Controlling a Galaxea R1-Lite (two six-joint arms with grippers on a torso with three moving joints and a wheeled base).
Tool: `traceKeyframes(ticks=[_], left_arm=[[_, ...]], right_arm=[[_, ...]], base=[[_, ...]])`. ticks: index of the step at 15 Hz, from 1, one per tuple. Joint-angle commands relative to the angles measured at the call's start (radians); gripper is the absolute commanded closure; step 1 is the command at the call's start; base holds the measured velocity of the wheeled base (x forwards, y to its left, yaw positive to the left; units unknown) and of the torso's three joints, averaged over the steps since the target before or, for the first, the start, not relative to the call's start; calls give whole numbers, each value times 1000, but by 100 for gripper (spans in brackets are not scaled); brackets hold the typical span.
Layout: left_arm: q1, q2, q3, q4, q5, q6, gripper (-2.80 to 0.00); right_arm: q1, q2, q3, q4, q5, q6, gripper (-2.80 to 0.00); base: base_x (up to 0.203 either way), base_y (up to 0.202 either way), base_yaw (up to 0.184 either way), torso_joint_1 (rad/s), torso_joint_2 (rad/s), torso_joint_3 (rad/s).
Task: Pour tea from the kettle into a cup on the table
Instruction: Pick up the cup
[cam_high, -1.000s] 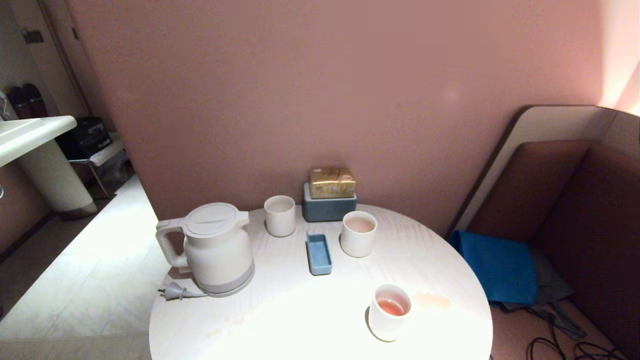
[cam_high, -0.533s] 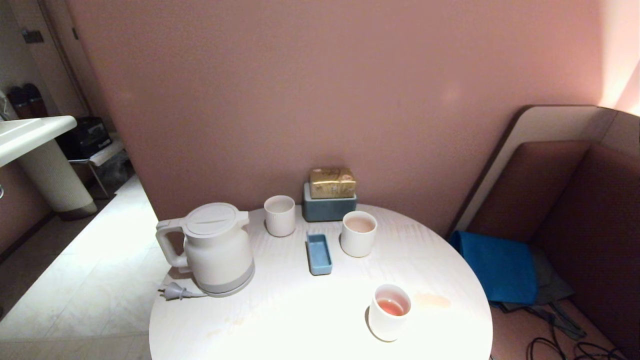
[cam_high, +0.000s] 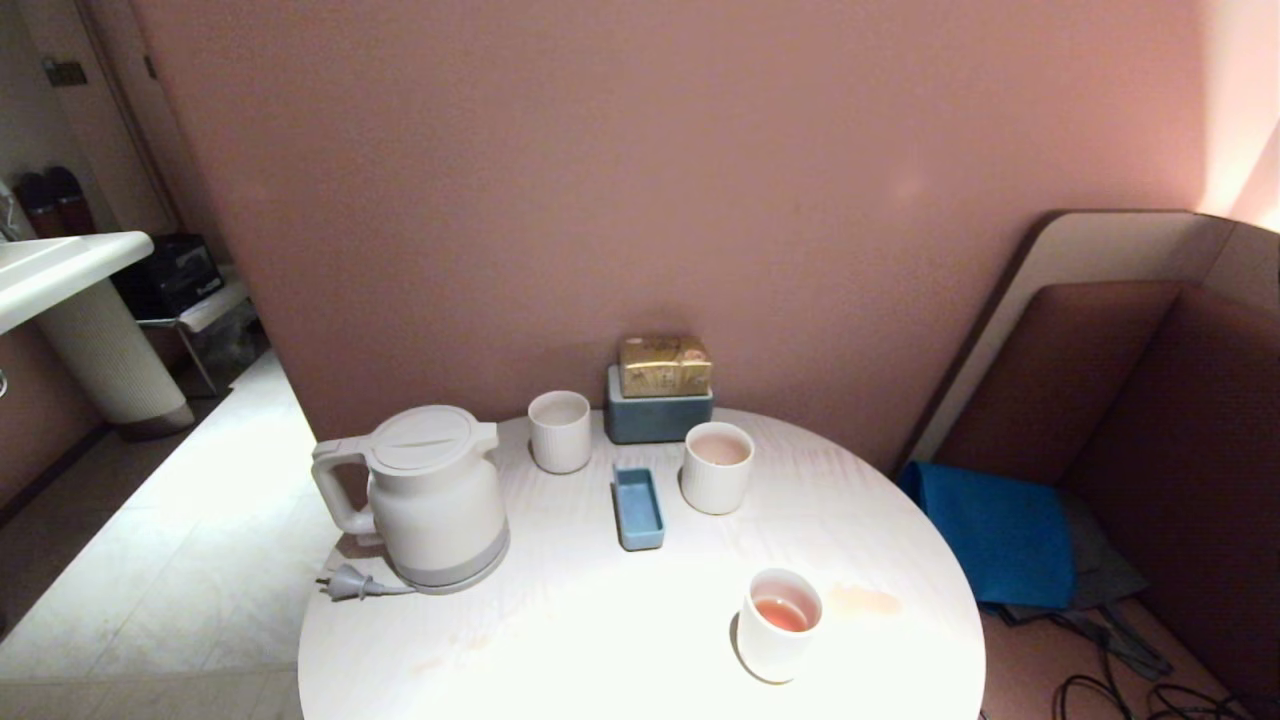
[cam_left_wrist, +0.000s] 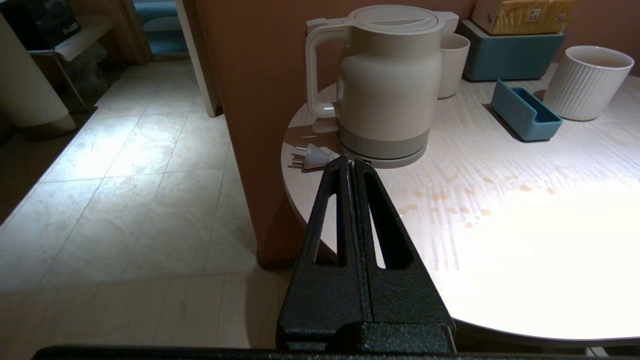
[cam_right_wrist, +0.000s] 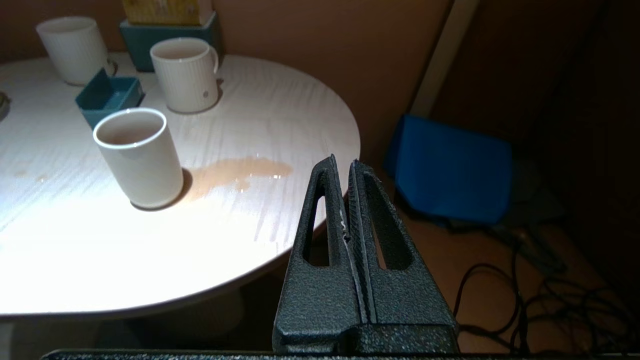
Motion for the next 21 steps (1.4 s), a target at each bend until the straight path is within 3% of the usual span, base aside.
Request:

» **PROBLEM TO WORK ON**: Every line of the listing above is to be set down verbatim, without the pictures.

» **RESULT OF THE TASK**:
Controlling a Galaxea R1-Lite (two six-joint arms with grippers on a torso with three moving joints and a wheeled base).
Tool: `traceKeyframes(ticks=[_], left_arm=[[_, ...]], right_arm=[[_, ...]], base=[[_, ...]])`. ticks: index of the step at 15 Hz, from 1, one per tuple. Joint-angle commands relative to the angles measured at the call's start (radians); gripper is the absolute commanded closure; step 1 is the command at the call's start; base holds the measured velocity of the wheeled base (x forwards, y to its left, yaw positive to the left; units unknown) and of the torso's three joints, averaged over the steps since the target before or, for the first, the start, not relative to the call's start; calls give whole numbers, each value times 1000, but by 100 for gripper (spans in brackets are not scaled); brackets hold the typical span.
Layout: left_arm: q1, q2, q3, q4, q5, q6, gripper (-2.80 to 0.00); right_arm: q1, q2, q3, q4, q5, q6, gripper (-2.80 to 0.00); base: base_x (up to 0.203 either way), base_y (up to 0.202 either way), base_yaw (up to 0.184 either way), torso_joint_1 (rad/s), torso_joint_2 (rad/s), torso_joint_3 (rad/s).
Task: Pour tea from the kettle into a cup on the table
Instruction: Pick up the cup
[cam_high, -1.000s] 
[cam_high, -0.533s] 
[cam_high, +0.000s] 
[cam_left_wrist, +0.000s] 
[cam_right_wrist, +0.000s] 
Motion for the next 21 steps (1.4 s), a target at each bend until the straight path is within 3% of the usual span, base aside.
Request:

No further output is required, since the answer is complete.